Ozen Seza, Bakkaloglu Aysin, Yilmaz Engin, Duzova Ali, Balci Banu, Topaloglu Rezan, Besbas Nesrin
Department of Pediatrics, Hacettepe University, 06100 Ankara, Turkey.
J Rheumatol. 2003 Sep;30(9):2014-8.
To analyze 70 individuals who were found to have the Mediterranean fever (MEFV) gene for the presence of definite familial Mediterranean fever (FMF) and to assess if they were prone to clinical and laboratory inflammation. We also prospectively evaluated 72 patients with childhood rheumatic diseases for the presence of MEFV mutations.

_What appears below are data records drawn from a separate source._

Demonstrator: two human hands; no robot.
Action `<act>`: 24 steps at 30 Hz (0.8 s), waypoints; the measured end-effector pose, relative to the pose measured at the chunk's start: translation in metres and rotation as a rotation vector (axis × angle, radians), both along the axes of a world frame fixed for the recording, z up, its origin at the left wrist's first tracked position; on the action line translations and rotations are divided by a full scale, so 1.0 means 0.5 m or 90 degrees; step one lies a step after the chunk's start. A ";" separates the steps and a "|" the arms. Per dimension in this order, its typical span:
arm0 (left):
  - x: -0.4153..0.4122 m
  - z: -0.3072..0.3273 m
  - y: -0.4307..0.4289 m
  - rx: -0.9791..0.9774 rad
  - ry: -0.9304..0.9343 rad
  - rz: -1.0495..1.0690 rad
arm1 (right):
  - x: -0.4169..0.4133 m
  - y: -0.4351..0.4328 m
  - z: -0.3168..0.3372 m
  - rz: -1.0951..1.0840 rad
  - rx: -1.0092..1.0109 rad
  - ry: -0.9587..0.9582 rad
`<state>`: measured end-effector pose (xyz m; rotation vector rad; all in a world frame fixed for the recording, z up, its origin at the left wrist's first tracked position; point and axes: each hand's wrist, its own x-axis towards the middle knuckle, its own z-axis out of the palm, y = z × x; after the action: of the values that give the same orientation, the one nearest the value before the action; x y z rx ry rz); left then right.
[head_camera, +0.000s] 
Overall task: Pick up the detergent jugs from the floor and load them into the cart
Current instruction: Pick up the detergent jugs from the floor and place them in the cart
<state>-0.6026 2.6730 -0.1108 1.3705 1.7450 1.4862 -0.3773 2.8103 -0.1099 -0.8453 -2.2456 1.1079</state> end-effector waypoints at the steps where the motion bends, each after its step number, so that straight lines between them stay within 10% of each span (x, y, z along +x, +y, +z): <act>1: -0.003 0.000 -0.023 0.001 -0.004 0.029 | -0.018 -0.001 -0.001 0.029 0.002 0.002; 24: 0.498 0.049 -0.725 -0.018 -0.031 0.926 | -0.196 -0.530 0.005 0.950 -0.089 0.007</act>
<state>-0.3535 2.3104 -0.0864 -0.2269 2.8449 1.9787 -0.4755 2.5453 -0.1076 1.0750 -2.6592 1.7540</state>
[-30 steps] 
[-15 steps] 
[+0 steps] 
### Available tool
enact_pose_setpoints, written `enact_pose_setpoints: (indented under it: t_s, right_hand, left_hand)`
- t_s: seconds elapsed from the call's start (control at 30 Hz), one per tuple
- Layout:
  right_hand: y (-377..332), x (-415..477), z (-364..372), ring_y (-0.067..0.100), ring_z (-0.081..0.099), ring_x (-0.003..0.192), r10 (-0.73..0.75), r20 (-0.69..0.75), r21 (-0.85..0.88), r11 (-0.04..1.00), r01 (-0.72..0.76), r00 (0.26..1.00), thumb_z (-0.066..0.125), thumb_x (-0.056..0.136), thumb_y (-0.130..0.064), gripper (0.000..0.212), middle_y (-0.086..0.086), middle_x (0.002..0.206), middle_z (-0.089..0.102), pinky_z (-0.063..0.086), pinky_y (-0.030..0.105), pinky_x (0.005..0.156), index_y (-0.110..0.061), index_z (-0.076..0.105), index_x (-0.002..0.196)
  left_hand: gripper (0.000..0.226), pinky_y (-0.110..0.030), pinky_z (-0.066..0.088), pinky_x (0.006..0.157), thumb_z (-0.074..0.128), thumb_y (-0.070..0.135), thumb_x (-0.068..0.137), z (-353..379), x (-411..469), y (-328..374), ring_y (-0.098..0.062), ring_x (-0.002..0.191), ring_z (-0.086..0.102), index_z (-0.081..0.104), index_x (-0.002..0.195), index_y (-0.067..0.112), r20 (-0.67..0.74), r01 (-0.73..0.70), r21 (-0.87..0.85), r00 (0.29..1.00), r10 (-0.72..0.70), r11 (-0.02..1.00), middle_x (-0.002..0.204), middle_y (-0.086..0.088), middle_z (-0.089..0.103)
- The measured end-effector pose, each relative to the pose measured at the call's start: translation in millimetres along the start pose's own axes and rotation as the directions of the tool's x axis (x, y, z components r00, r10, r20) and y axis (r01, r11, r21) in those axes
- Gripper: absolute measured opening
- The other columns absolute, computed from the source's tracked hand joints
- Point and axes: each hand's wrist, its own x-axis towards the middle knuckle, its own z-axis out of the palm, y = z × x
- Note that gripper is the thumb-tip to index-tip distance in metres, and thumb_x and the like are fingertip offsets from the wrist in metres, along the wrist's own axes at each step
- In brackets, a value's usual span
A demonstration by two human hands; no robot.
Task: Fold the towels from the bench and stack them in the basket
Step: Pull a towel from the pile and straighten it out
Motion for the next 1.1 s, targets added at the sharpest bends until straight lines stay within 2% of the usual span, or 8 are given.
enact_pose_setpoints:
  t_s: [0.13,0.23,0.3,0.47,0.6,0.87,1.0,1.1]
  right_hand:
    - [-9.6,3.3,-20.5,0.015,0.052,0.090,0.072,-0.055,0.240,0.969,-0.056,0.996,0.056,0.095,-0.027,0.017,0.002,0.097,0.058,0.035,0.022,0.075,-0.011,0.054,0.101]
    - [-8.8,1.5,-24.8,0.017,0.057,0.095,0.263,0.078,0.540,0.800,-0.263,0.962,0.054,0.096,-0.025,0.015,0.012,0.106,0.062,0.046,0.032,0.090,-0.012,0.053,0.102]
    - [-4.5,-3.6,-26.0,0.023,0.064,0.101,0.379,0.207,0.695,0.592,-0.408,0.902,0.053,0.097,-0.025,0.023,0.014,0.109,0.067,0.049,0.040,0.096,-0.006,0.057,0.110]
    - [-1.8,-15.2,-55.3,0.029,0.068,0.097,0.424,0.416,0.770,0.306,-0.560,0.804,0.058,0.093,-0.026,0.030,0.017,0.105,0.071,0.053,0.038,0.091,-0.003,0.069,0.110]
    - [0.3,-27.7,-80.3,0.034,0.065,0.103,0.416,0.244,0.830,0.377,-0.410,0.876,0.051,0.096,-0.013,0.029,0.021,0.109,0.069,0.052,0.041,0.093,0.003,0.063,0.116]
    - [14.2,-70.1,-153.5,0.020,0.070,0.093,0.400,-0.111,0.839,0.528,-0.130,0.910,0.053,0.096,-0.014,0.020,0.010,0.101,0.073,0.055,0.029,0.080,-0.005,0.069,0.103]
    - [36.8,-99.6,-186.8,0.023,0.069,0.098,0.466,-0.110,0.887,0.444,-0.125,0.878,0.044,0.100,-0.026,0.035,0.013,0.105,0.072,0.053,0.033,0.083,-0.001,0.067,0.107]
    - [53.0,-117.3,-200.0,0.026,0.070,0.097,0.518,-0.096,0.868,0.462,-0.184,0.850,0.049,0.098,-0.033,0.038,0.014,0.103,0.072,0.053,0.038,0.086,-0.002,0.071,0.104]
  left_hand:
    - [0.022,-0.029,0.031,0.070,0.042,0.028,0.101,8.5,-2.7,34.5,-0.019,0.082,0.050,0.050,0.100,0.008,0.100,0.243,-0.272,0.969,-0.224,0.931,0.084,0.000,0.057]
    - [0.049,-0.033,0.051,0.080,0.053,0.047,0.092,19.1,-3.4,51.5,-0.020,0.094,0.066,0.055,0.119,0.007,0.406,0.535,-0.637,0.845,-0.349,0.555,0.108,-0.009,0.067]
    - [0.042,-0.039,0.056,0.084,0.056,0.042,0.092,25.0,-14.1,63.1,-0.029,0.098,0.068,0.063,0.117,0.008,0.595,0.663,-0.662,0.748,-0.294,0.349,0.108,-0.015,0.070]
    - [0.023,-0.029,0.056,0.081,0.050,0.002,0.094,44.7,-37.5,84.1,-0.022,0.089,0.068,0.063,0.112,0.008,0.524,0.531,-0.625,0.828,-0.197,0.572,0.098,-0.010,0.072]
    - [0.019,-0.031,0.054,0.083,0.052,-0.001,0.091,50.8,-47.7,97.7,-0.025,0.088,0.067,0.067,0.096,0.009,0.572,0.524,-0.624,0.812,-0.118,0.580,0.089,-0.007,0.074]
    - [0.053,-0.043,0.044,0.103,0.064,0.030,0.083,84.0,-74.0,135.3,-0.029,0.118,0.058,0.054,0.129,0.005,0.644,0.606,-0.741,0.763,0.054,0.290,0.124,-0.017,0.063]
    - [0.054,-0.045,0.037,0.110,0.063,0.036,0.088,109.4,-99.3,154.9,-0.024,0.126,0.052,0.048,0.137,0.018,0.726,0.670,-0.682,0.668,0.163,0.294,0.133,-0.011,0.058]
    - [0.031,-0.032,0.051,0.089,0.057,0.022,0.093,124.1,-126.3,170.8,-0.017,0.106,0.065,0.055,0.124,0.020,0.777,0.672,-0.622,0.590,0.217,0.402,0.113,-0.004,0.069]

Seventy patients with one MEFV gene mutation were reevaluated for the presence of a clinical FMF phenotype using a new set of criteria. They were also questioned for the presence of musculoskeletal symptoms and rheumatic diseases. They were sampled for erythrocyte sedimentation rates and C-reactive protein levels. A second group with childhood rheumatic diseases were diagnosed according to international criteria.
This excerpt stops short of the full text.